▶ Your goal: A single number is wanted: how many lines of the records below contain the word "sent".
Top of Data extract
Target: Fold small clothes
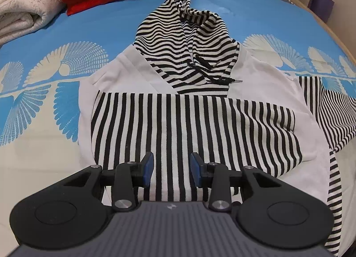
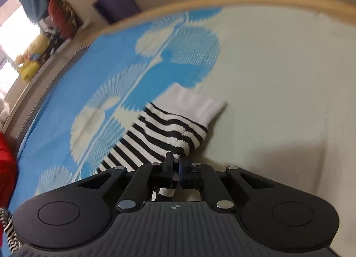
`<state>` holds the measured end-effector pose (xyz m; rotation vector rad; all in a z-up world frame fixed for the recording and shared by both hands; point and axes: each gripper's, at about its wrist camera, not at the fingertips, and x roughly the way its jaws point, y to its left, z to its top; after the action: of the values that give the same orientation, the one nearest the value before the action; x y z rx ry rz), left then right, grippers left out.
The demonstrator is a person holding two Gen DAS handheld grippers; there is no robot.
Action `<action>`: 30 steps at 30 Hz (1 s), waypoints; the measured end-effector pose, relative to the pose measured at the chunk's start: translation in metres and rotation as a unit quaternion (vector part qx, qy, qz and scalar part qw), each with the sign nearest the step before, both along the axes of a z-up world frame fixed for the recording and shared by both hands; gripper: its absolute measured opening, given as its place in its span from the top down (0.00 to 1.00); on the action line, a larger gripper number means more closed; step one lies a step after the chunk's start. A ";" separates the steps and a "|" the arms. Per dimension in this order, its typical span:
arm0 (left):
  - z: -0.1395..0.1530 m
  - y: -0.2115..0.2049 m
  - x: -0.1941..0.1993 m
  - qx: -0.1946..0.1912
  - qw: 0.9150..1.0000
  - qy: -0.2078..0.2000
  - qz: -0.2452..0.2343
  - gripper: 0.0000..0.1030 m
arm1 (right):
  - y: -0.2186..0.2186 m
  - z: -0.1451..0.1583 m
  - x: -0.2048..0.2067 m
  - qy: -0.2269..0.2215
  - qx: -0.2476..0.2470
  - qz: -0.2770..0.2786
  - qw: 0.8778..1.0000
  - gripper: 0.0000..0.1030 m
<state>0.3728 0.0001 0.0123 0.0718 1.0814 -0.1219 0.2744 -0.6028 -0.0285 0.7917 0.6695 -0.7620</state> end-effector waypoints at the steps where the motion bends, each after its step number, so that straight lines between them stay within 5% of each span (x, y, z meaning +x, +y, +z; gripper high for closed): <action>1: 0.000 0.001 0.001 -0.001 1.000 0.000 0.003 0.61 | 0.003 0.001 0.000 0.010 -0.005 -0.001 1.000 0.96; 5: 0.001 0.004 0.002 -0.005 1.000 0.001 0.013 0.61 | -0.003 -0.022 0.001 0.036 0.062 -0.004 0.997 0.87; 13: 0.005 0.021 -0.001 -0.005 1.000 -0.004 0.023 0.61 | -0.004 -0.018 0.001 0.042 0.040 -0.013 0.998 0.94; 18: 0.016 0.053 -0.001 -0.015 0.998 -0.014 0.062 0.61 | 0.032 0.023 0.019 0.050 -0.074 0.004 0.996 0.96; 21: 0.025 0.078 -0.004 -0.023 0.996 -0.024 0.087 0.61 | 0.088 0.062 0.042 0.025 -0.176 0.070 0.982 0.96; 25: 0.031 0.114 -0.006 -0.034 0.992 -0.024 0.118 0.61 | 0.202 0.109 0.061 -0.061 -0.230 0.233 0.943 0.97; 28: 0.037 0.137 -0.007 -0.053 0.988 -0.024 0.143 0.61 | 0.302 0.128 0.059 -0.133 -0.193 0.408 0.882 0.94; 30: 0.040 0.148 -0.008 -0.066 0.985 -0.023 0.155 0.61 | 0.365 0.121 0.058 -0.124 -0.096 0.538 0.828 0.85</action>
<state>0.3644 0.1486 0.0519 -0.2119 1.0241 0.0875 0.3320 -0.2379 0.0922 0.2150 0.6640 0.3111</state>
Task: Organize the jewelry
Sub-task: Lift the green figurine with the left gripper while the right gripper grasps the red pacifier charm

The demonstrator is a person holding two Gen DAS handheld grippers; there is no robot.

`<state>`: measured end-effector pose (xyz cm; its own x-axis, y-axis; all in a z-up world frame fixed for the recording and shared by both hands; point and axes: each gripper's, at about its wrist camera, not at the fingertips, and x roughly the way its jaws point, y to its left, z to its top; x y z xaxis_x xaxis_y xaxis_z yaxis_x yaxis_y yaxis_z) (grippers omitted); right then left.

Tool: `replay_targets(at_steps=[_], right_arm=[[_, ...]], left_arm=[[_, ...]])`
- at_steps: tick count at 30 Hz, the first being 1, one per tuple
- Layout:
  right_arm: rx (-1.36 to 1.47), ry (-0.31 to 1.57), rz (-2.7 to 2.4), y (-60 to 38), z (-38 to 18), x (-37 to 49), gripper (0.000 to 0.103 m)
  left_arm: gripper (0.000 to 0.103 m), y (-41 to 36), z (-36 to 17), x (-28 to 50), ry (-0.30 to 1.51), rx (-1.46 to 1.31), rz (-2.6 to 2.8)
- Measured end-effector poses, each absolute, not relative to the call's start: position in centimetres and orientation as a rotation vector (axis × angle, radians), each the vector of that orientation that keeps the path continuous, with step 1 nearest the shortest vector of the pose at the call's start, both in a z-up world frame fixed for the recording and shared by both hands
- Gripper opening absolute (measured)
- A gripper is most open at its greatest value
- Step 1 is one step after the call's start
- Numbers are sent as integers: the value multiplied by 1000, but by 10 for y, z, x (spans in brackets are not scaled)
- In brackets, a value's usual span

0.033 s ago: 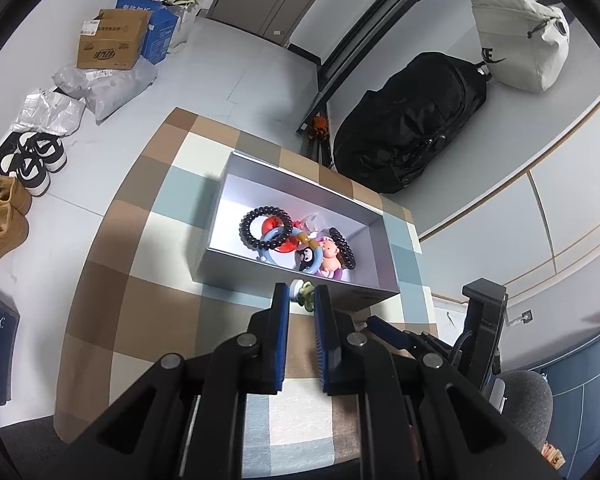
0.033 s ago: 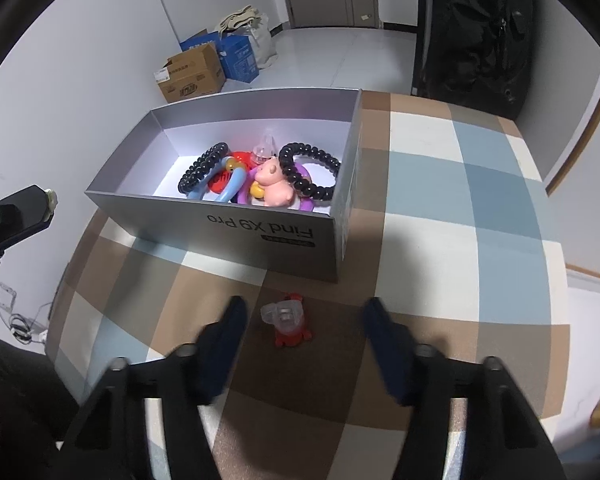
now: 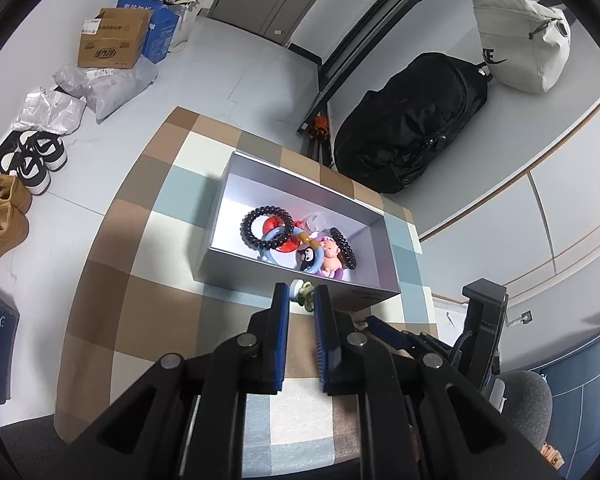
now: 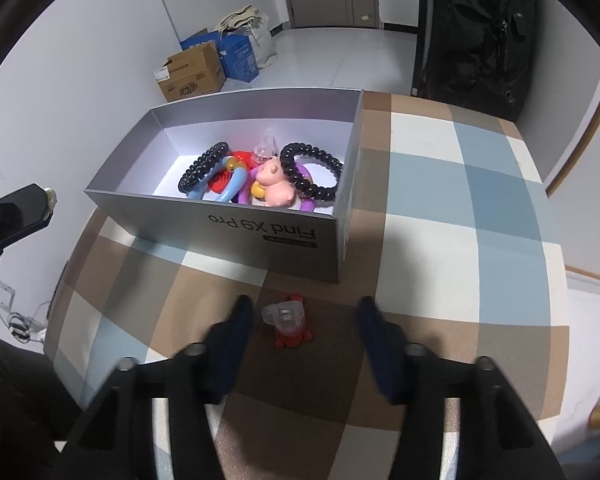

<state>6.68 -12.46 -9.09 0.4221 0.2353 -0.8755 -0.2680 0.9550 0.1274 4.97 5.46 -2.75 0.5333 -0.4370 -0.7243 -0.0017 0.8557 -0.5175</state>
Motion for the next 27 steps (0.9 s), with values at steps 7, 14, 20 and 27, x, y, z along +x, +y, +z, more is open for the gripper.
replay_targets(at_steps=[7,14,20,27], right_arm=[[-41,1086,309,-123,-90,65,18],[-19,1070,324,-126,-83,62,18],[-1,1056,377,-121,-76,56,18],[26,1056,471,-112,-70,49,18]], left_arm=[[8,54,-28,48,989,-489,-272],[8,52,-35,49,1014,-486,-265],[8,50,-41,47,1035,-482,-255],[8,46,-44,46,1045,-458,-249]])
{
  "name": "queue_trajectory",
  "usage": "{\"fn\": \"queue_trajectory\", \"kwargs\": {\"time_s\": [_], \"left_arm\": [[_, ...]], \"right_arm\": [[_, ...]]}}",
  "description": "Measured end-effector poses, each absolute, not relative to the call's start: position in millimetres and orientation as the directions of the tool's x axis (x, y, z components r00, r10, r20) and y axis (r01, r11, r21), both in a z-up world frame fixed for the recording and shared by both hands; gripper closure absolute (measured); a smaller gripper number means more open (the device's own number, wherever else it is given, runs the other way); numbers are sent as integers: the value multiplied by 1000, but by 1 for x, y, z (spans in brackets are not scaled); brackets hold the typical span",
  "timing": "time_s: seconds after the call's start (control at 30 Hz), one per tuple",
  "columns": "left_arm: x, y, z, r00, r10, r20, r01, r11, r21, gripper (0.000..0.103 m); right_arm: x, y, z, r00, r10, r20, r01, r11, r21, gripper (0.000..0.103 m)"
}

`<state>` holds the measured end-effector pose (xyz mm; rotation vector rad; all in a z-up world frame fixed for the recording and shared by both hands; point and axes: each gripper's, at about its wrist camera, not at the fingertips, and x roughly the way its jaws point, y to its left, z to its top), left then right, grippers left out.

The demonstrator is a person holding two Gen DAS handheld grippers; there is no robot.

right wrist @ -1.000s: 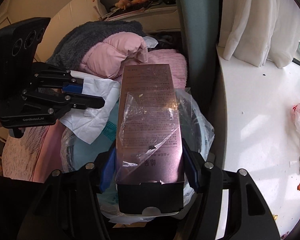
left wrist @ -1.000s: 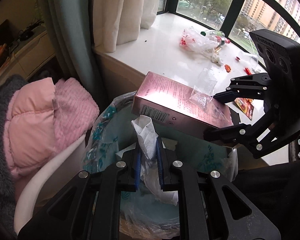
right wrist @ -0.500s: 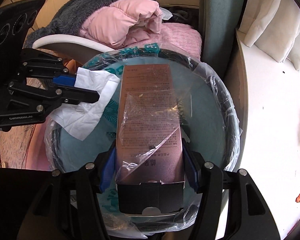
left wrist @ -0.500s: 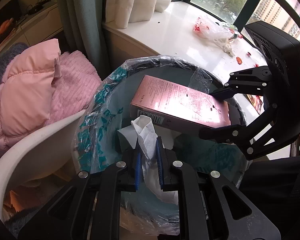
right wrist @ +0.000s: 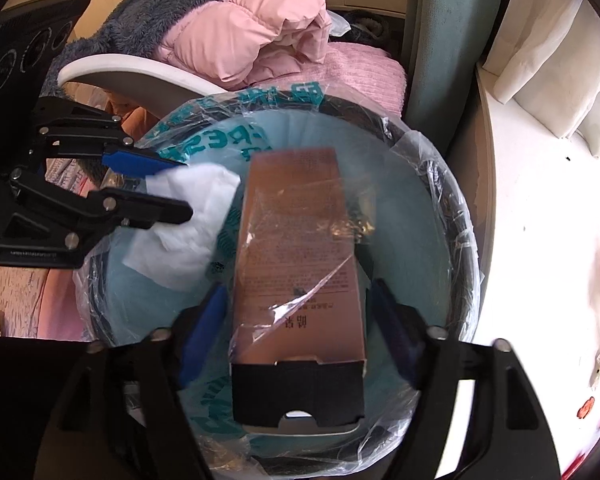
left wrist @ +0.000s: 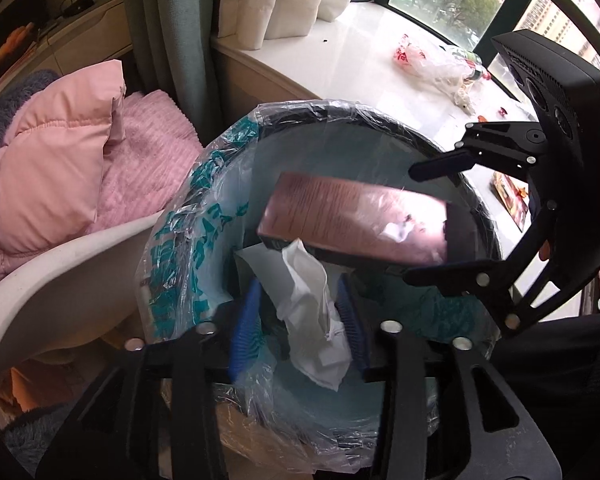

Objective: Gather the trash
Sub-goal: 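Open the left tool over the bin while the right tool releases the pink box into it, then move both tools back from the bin to above the sill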

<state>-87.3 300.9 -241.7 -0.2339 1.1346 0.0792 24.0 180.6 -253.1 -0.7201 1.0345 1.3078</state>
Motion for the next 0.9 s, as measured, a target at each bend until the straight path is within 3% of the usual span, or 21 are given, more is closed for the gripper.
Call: {"fn": "queue_trajectory", "kwargs": {"time_s": [0.03,0.17,0.2,0.4,0.9], "left_arm": [[-88,301,-241,426,-62,-903,-177,973,-151,44],[-89,299,-235,456,-51,-889,-168,976,-142,8],[-89,298,-233,462,-46,-886,-166,977,-137,6],[-80,292,-228,481,-26,-876,-128,987,-100,6],[-24,250,-199,529,-113,-841,68,994,-91,6]], "right_arm": [[24,180,-250,-46,428,-903,-980,157,124,11],[24,176,-239,-14,471,-882,-981,164,103,9],[25,174,-237,-4,480,-877,-981,169,97,8],[37,162,-222,55,509,-859,-968,238,79,8],[93,67,-199,265,510,-818,-827,556,79,8]]}}
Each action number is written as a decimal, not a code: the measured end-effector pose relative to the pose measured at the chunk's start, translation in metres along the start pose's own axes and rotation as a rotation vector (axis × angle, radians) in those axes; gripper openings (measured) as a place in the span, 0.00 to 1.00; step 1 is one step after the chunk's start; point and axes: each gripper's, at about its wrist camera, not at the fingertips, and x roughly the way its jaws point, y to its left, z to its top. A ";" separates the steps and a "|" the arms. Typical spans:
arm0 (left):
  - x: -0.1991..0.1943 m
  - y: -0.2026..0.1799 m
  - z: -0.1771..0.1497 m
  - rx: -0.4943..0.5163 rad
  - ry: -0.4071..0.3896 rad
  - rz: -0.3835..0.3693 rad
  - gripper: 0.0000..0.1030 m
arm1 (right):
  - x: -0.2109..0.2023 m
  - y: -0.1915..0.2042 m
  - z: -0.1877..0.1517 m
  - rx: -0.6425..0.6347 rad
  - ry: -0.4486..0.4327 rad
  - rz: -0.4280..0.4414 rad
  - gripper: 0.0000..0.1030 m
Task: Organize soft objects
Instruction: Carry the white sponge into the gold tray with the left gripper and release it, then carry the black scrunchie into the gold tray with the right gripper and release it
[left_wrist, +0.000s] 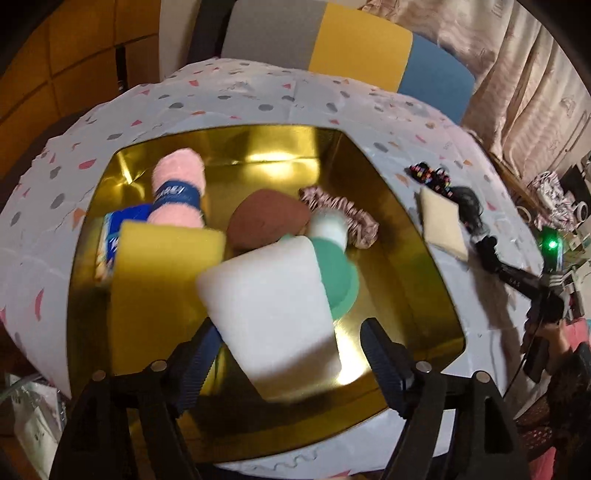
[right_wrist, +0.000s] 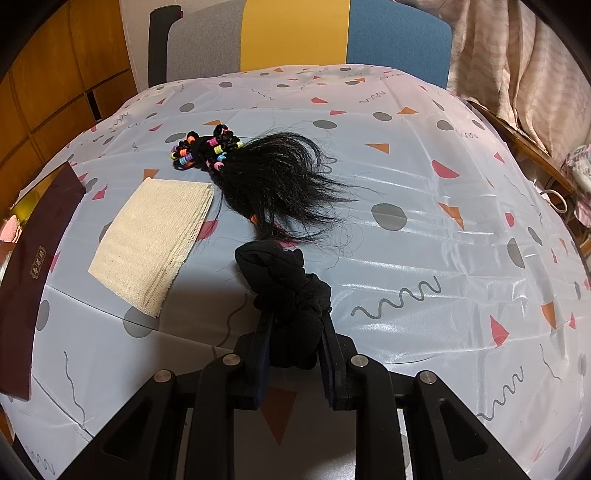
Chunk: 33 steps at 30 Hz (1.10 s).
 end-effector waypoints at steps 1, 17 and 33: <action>-0.001 0.001 -0.002 -0.001 -0.002 0.007 0.77 | 0.000 0.000 0.000 0.002 0.000 0.002 0.22; -0.041 0.004 -0.007 -0.066 -0.134 0.058 0.76 | -0.002 0.000 -0.001 0.028 0.016 -0.007 0.21; -0.057 -0.002 -0.018 -0.040 -0.163 0.062 0.76 | -0.030 0.009 -0.022 0.139 0.034 0.014 0.19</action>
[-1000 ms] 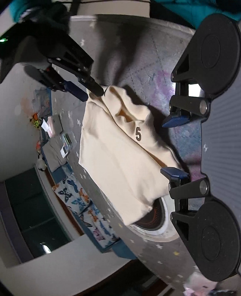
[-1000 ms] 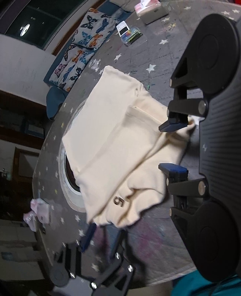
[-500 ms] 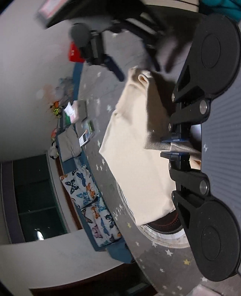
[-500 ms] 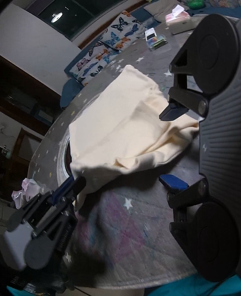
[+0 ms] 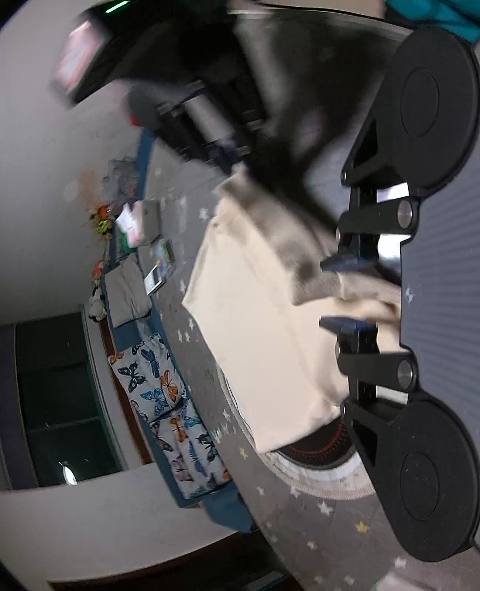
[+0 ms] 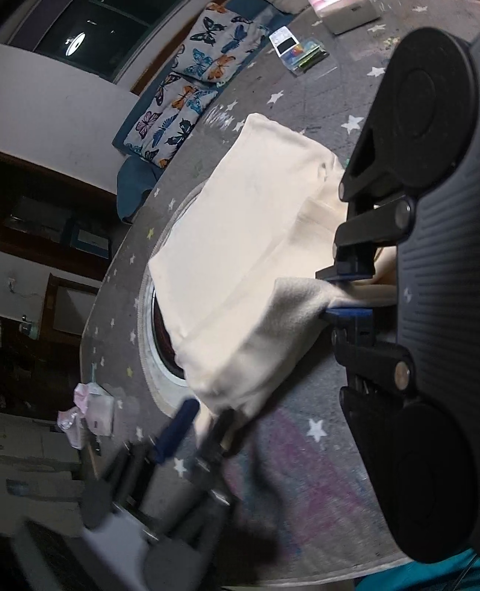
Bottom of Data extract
▶ Written solution: 2